Leading the group is Thomas (Dylan O’Brien), and the cast of young’uns includes Skins veteran Kaya Scodelario and Thomas Brodie-Sangster. Aidan Gillen - best known for his role as Littlefinger in Game of Thrones - turns up as Janson, the WCKD chief intent on harvesting each and every teenager left on the planet and Giancarlo Esposito - Breaking Bad’s Gus Fring - appears as Jorge, the leader of a band of outsiders living in the desert.
The first Maze Runner, true to its title, took place within a single maze created by WCKD, so it’s nice to see the cast get to stretch their legs a little and explore a vast desert landscape populated with nasties and nasty weather alike.
The scrapings of story offered by the first film are expanded upon a little, giving the events of both films a little more context, but by and large the film is undemanding on the brain, tense enough to stretch your nerves, and visually interesting enough to keep your eyes open.

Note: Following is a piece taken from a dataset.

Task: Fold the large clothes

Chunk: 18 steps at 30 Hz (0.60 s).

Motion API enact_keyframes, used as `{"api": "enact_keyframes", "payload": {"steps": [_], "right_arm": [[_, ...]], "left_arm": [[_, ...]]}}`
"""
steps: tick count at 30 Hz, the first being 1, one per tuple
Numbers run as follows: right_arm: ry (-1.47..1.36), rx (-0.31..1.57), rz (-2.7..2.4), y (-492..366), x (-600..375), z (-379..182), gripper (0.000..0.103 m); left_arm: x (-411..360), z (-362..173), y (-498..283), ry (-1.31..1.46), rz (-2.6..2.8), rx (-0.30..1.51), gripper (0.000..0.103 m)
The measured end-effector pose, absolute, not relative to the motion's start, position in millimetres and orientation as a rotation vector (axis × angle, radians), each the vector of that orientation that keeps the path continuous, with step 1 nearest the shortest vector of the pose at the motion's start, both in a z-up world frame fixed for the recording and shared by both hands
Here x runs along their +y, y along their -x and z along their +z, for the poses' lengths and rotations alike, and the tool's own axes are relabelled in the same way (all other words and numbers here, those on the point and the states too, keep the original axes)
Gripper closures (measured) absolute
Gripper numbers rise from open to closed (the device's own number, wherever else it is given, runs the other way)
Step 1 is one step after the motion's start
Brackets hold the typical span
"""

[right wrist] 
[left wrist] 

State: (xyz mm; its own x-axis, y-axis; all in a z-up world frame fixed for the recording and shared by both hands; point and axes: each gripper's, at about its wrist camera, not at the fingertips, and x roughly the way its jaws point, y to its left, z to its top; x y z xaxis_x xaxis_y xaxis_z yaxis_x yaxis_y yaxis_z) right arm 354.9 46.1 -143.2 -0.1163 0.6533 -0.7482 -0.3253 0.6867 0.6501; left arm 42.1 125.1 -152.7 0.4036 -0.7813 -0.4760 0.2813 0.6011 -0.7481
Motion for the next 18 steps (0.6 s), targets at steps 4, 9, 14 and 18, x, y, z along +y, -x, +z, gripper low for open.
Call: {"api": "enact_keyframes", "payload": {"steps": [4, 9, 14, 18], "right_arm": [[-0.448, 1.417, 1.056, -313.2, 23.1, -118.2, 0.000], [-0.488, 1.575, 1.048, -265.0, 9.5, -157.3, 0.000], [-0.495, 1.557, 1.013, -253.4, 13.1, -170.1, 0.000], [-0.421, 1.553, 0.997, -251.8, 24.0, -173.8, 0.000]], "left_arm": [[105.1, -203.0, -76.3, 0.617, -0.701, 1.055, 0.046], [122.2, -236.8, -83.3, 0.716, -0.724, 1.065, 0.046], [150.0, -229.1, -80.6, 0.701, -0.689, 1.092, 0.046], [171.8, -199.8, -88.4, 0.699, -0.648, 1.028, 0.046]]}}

However, in being undemanding, the film’s characters are given precious little time to develop and as such, The Maze Runner series pales in comparison with its closest running mate, The Hunger Games, in which as much time is given to investing emotional context in its characters as there is given to the action on screen.
The camaraderie between Thomas and his chums isn’t really all there until the terse conclusion, at which point things come together just in time to set things up for the third and final film, The Death Cure.